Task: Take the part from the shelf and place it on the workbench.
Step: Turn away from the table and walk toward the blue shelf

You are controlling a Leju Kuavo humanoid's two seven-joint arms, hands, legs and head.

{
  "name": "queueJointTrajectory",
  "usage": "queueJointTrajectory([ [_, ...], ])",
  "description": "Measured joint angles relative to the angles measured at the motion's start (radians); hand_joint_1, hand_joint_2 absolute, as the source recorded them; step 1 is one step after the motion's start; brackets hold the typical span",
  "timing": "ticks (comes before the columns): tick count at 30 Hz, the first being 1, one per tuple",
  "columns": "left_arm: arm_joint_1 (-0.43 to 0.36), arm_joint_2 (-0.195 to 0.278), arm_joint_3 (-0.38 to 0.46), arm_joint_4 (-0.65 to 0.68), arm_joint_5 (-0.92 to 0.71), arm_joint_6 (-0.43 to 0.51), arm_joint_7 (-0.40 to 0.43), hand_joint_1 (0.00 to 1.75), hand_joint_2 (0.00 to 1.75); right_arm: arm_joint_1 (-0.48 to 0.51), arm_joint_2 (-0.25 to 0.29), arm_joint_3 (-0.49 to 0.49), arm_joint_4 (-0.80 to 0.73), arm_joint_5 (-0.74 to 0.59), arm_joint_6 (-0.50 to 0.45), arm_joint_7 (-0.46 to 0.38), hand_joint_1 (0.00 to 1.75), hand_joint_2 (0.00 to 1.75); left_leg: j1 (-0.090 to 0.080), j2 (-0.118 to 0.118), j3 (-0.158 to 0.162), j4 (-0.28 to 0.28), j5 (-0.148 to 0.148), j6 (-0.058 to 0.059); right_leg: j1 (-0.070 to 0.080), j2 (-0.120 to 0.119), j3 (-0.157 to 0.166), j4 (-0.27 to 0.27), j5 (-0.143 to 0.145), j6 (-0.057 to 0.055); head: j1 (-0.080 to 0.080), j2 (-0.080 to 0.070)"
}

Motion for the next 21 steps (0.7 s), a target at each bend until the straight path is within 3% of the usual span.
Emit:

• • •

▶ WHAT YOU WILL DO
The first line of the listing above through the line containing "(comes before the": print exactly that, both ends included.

▶ RESULT OF THE TASK
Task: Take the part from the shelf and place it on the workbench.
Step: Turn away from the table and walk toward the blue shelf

You are controlling a Leju Kuavo humanoid's two seven-joint arms, hands, legs and head.

{
  "name": "queueJointTrajectory",
  "usage": "queueJointTrajectory([ [_, ...], ])",
  "description": "Measured joint angles relative to the angles measured at the motion's start (radians); hand_joint_1, hand_joint_2 absolute, as the source recorded them; step 1 is one step after the motion's start; brackets hold the typical span",
  "timing": "ticks (comes before the columns): tick count at 30 Hz, the first being 1, one per tuple",

Work on this exercise is now complete.